Obama has a 54% disapproval rating. The Democratic Party has a 61% disapproval rating, making the party in general even more unpopular. But nobody beats the Republican Party, which has a whopping 72% disapproval rating. In fact, 47% of Americans – nearly half – say they “strongly” disapprove of the GOP.
And yet, according to FiveThirtyEight politics, Republicans have a 59% chance of winning enough seats in the November election to get control of the Senate. Note that their forecast is updated regularly based on new polls, so the numbers might change slightly by the time you click on the link, but that’s a pretty significant lead.
So, how can around half the country “strongly” disapprove of the Republican Party, and yet we are ready to hand control of both the House and the Senate to them? Because ironically, many of the people who hate the Republican Party … are Republicans. While 63% of Democrats approve of their party’s delegation in Congress, only 34% of Republicans approve of their GOP Congress-critters. They may hate their representatives, but they will almost certainly still vote for them anyway (maybe because someone even more right-wing isn’t on the ballot).
Is this just an example of “haters gotta hate“? (Go ahead, click on that link. You’ll be glad you did!)
And the House is even more screwed up, mainly because of gerrymandering. In 2012, 1.4 million voters picked Democratic representatives over Republican ones, but the GOP won a 33 seat advantage anyway. And 2014 will probably be just as bad.
5 Comments
“[O]nly 34% of Republicans approve of their GOP Congress-critters. They may hate their representatives, but they will almost certainly still vote for them anyway.” As the “Government is always the problem” philosophy is so prevalent among Republicans, it makes perfect sense that they would vote for the party that causes government to fail. They are ideologically committed to preventing progress in any way possible. What better way to do this than to vote for the party that spends all its time in Congress pushing for things that it knows to be futile (Benghazi investigations, ACA repeal, etc., etc.).
“the party that causes government to fail”
“ideologically committed to preventing progress in any way possible”
Sounds like your ideologically opposed to any differing viewpoint.

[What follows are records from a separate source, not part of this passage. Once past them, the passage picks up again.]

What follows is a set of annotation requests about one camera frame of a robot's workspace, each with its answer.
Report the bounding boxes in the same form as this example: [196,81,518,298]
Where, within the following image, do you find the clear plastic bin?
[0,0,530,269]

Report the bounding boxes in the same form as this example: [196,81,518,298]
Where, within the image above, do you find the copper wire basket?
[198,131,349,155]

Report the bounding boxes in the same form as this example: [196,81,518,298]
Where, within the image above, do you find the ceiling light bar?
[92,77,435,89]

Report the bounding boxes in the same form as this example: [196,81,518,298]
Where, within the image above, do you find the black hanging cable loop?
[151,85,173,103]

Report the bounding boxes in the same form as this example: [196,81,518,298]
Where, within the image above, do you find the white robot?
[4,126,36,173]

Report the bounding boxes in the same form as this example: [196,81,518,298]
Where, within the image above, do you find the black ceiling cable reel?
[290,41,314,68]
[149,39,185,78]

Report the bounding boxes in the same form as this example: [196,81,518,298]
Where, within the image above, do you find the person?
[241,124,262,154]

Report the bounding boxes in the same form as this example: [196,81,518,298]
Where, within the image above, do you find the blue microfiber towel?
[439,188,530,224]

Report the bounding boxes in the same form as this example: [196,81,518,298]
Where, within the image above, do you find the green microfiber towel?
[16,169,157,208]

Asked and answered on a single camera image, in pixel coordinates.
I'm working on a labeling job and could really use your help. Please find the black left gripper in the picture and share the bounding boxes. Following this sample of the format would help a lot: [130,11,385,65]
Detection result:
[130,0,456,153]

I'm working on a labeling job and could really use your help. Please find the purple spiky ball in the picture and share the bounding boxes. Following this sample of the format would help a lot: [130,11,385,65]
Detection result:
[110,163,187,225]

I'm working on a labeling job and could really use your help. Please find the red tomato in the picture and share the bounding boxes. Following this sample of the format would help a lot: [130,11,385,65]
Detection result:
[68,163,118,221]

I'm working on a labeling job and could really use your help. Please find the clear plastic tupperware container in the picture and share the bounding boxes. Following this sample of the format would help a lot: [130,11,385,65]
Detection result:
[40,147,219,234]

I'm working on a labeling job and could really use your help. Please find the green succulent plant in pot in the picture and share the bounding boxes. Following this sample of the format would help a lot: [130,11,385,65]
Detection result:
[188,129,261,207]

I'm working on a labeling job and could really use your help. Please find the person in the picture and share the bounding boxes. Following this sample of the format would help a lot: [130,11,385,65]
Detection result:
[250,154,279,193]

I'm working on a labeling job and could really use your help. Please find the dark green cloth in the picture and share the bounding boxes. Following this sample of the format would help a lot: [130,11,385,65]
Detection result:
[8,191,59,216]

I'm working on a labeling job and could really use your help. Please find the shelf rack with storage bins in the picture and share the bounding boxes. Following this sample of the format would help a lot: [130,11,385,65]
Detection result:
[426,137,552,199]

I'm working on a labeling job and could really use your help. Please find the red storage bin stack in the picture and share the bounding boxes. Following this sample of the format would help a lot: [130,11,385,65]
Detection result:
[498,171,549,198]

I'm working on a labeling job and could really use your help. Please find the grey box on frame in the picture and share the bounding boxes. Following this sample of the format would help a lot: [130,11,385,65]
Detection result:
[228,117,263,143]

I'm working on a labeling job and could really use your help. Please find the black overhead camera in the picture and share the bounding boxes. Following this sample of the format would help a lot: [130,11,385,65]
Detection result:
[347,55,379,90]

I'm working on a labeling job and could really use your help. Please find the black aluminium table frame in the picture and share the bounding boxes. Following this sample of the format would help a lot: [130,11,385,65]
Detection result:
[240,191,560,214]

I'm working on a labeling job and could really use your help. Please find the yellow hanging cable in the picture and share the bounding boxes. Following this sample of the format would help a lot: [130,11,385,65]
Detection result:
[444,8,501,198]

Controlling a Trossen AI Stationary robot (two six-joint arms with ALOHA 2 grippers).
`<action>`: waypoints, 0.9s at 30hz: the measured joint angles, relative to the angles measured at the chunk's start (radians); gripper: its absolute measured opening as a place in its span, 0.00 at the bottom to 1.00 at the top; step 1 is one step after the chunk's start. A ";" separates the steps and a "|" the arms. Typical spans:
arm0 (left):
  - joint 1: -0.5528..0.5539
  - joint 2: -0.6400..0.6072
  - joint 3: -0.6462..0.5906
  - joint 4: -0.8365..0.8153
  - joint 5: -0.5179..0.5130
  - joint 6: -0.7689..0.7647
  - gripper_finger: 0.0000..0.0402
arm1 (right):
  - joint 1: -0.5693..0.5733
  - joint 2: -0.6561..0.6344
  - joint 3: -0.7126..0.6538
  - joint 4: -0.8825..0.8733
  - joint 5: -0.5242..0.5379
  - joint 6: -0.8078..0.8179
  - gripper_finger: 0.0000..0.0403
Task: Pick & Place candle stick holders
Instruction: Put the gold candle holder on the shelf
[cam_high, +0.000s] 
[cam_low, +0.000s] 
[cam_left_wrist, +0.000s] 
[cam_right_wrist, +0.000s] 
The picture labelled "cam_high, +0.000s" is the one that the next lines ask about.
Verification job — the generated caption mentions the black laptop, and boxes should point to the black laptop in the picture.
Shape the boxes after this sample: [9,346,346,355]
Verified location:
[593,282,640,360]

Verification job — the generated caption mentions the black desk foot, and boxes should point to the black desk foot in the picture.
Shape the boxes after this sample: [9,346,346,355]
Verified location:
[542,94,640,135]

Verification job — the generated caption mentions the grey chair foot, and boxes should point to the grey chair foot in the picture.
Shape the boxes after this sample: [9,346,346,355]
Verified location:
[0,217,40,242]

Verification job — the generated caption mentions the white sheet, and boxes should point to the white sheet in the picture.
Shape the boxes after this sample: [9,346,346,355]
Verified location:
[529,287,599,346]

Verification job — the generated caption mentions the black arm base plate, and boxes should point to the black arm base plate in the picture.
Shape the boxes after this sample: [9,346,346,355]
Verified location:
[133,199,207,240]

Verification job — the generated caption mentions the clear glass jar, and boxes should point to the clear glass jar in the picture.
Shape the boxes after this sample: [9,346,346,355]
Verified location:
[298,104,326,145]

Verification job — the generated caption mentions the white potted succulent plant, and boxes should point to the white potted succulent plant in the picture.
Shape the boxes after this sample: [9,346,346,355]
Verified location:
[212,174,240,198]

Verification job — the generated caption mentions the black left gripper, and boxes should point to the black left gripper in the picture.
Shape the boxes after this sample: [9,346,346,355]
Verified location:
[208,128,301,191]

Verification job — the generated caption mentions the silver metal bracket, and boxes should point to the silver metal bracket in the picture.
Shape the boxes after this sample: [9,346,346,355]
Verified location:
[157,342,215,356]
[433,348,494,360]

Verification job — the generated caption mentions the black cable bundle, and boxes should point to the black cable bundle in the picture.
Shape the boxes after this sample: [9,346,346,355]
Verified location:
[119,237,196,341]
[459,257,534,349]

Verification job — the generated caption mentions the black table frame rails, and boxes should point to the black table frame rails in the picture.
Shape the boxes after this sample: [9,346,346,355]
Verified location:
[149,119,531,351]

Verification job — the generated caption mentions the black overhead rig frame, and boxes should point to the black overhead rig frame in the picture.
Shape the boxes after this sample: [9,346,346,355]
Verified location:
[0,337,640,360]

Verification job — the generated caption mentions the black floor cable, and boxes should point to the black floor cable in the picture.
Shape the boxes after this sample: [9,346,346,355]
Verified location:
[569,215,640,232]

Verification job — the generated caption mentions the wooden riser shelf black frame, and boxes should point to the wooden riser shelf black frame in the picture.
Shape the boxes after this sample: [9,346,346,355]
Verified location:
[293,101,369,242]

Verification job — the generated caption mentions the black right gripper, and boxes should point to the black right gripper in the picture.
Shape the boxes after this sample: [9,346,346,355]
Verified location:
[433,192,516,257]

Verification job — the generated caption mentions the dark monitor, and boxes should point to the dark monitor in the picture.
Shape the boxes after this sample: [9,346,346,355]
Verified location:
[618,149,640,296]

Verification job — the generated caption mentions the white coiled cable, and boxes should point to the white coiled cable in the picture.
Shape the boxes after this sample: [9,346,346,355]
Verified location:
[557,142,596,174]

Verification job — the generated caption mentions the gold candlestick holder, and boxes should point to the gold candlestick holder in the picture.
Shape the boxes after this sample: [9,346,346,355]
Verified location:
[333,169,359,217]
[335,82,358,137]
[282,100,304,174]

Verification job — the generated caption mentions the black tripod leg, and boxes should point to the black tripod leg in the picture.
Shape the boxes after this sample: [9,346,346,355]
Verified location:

Our system of government was created so that no one person or party can gain enough power to control all, for very long. Bush had a Democratic congress/senate to work with his last several years, Obama will have his turn after having absolute power his first 2 years. Before them Clinton saw his challenge. Way before him #1 had to contend with opposite philosophies in his own cabinet and deliberately chose that to avoid, in part, becoming the first King. I think the system works fine although it drives both sides absolutely crazy. Frankly, while I’d like to see both sides work together a little more, I wouldn’t have it any other way.
Obama did not have absolute power at any time. He did have a favorable Congress with a precarious 60 vote margin in the Senate for 2 years, but that is still not “absolute power.” And even at that it took months for Al Franken to be seated and 2 of the 60 were actually Independant and not simply rubber stamps for Obama.
Which party chose to filibuster just about everything during the 111th Congress, requiring a 60-vote majority for even rudimentary bills? Which party turned the routine debt ceiling debate in 2011 into the first-ever downgrading of the U.S. credit rating? Which party used the debt ceiling debate again in 2013 to force a government shut-down unless their agenda (all cuts, no tax increases) was met? Which party’s Congressional leaders held a meeting days after the 2008 election in which they plotted out their commitment to ensuring Obama would become a one-term President, rather than how they would work with him to make the country better? To which party did the speaker of this sentence belong: “[G]overnment is not the solution to our problem; government is the problem.”
I’m not ideologically opposed to differing viewpoints. I am ideologically opposed to starting from a baseline assumption that everything the government does is wrong and doomed to failure. I am also ideologically opposed to the notion that the Senate must operate under super-majority requirements for all orders of business. I am also ideologically opposed to threatening the long-term good of the country for short-term political stunts, which is what we have seen over and over and over and over for the past 6 years.
Look at the number of votes for cloture over the history of our government. For the past 6 years, the Republican party (not necessarily Republican individuals with whom I may disagree…but the actual ones in Congress) have committed to a scorched earth policy that has caused real, demonstrable economic harm for the sole purpose of undermining the Obama presidency.
The system in DC has become obscenely and perhaps irreversibly corrupted by a combination of politically motivated gerrymandering, unlimited and anonymous money infusion (i.e. payoffs/buyouts) and the revolving door of officeholders and lobbyists to the point of being unrecognizable by the Founders, who never envisioned professional politicians flooding the system.
We now live under a system more properly defined as a plutocracy more than anything resembling a democracy or republic. If money is free speech, as the wise guys of SCOTUS would have us believe, then the growing level of income inequality becomes, by definition, inversely proportional to our effective exercise of the First Amendment.
It makes me wonder whether this tangible erosion of the First Amendment has any bearing on the growing extremist positions we see being taken around the Second Amendment. When people feel their voices aren’t being heard, at some point they seek another way. But I digress.